The energy of the quantum vacuum is actually the virtual particles appearing and disappearing.  That is, saying that the vacuum has energy is exactly the same thing as saying that virtual particles are being created and annihilated.  That energy is not manifest in any other way.  There is no “battery” behind the vacuum that is holding the energy for use in creating the virtual particles.  The energy actually comes from the uncertainty principle.  As you know, there is a trade-off between time and energy.  For very short amounts of time, the uncertainty in the energy can be large.   For short enough time, the energy is large enough to create particles.   That energy is not manifest in any other way.  The “quantum foam” is actually another way of saying that virtual particles are constantly being created and annihilated.

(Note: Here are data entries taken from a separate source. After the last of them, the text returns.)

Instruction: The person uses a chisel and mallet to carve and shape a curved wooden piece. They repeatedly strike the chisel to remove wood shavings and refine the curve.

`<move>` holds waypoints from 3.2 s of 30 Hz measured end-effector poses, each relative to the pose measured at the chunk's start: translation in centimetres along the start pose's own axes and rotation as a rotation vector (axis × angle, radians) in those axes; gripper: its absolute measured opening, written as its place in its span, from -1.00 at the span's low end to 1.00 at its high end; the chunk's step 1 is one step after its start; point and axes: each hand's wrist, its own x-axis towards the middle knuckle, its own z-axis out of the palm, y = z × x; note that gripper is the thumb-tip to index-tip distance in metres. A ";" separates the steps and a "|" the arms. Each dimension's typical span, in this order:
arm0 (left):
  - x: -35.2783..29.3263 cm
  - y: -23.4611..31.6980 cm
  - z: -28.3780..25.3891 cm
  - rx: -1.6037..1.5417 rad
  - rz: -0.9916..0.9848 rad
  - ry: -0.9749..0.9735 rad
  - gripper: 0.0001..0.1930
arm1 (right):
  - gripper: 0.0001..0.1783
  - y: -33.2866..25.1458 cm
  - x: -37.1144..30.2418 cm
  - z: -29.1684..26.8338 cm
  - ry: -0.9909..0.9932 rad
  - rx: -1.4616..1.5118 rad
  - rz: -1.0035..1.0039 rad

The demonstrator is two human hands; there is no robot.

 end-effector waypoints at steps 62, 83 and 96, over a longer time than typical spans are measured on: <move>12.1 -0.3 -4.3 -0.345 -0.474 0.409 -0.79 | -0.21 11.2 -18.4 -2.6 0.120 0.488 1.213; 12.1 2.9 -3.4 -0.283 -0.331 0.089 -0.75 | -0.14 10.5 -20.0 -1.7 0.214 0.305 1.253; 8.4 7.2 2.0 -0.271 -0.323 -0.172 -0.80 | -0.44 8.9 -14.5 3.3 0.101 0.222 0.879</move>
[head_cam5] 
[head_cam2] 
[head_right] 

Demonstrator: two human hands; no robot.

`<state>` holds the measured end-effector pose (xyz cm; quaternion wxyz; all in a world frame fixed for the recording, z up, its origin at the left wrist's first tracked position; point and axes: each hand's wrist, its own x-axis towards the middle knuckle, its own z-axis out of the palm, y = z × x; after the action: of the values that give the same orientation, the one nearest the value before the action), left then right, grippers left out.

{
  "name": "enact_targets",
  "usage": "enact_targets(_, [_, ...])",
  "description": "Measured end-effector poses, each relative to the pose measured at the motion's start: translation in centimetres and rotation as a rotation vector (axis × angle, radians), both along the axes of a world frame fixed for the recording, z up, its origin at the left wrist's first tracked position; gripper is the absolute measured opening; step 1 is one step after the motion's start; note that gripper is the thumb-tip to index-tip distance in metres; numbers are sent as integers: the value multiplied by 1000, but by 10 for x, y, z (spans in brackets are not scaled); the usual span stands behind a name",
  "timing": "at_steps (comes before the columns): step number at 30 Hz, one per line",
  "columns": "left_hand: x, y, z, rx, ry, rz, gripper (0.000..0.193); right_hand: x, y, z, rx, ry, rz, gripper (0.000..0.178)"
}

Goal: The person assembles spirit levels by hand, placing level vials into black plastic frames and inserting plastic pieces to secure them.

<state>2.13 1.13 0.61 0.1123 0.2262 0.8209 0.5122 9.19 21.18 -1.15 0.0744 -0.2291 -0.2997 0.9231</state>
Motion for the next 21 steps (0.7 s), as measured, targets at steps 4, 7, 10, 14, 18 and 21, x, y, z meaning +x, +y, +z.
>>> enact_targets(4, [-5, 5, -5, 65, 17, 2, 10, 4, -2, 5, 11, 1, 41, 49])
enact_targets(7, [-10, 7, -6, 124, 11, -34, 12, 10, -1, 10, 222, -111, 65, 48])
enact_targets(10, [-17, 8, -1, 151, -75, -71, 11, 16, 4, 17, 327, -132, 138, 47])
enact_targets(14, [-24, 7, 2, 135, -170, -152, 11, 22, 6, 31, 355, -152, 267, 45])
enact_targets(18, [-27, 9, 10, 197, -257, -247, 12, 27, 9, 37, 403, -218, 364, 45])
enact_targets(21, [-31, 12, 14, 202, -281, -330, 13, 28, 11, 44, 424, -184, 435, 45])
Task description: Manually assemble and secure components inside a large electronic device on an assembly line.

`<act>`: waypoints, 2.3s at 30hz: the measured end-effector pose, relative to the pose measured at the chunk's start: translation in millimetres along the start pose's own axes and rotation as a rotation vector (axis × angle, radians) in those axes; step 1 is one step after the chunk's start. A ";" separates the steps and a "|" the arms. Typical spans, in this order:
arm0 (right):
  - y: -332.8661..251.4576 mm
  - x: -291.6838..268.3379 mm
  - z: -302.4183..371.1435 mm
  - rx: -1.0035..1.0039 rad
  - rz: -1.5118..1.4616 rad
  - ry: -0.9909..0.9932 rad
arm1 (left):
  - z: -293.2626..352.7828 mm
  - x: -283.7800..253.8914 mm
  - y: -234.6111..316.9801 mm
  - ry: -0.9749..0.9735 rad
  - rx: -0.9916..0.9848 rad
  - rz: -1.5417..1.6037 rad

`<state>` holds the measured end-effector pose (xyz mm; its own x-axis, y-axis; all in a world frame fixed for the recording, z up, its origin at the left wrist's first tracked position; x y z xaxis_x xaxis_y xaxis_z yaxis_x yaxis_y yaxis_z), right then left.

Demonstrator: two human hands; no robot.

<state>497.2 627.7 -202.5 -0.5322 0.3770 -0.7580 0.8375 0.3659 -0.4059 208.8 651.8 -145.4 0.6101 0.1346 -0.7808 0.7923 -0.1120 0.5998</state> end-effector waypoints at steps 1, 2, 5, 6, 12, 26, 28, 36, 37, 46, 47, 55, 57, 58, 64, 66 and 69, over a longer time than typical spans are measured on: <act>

A similar argument is that virtual particles are not “from nothing” because there exists in vacuum energy and so a vacuum is not “nothing”.   But again, the vacuum energy IS the virtual particles, probably explained best by the snip from Wikipedia.

Furthermore, even if vacuum energy somehow explained the energy of the particles, it does not change the fact that the creation of the particles is not caused by any other event.  There is no event that could be stopped that would stop the creation of a particular set of particles.  It remains spontaneous.

Ridicule

It is common then for apologists to transition to ridicule. “It is preposterous to suggest that something can come from nothing.” “Everyone know that something can’t be created from nothing.”

Any argument starting with “everyone knows . . . ” is drawing upon native intuition and preconceived notions. Science has repeated showed over time that our intuition and preconceived notions are faulty. 2000 years ago “everybody knew” that the sun went around the earth. Honestly, it looks like it. The mountains and the sea look like they sit still, and it looks like the sun passes overhead. It takes careful observation to see something that does not match the preconceived notions. In fact scientific findings that go against preconceived notions are often met with violence from the populace, just like Galileo who was thrown in jail and forced to renounce the idea that the sun was the center of the solar system. Old ideas die hard, and the scientist who brings the light is often derided and ridiculed.

Be aware, that if you talk about virtual particles to Christian apologists, you are likely to get some pretty aggressive responses from them.  

Questions to Ask

When someone insists that everything has a cause:

  • Are you familiar with virtual particles, pair production, and spontaneous emission of radiation?
  • Do you what causes radioactivity, or what causes the decay of a particular particle?
  • How much direct experience do you have with with subatomic particles?
  • Is there any reason to believe that atoms and electrons act like marbles or anything else we have experience with? 
  • What realms are intuition and common sense applicable to?  To what extent is intuition tied to the experiences you personally experience?
  • What can one do to avoid applying your intuition about marbles to your thinking about subatomic particles?
  • Is there any aspect of vacuum energy that is not the virtual particles being created and annihilated?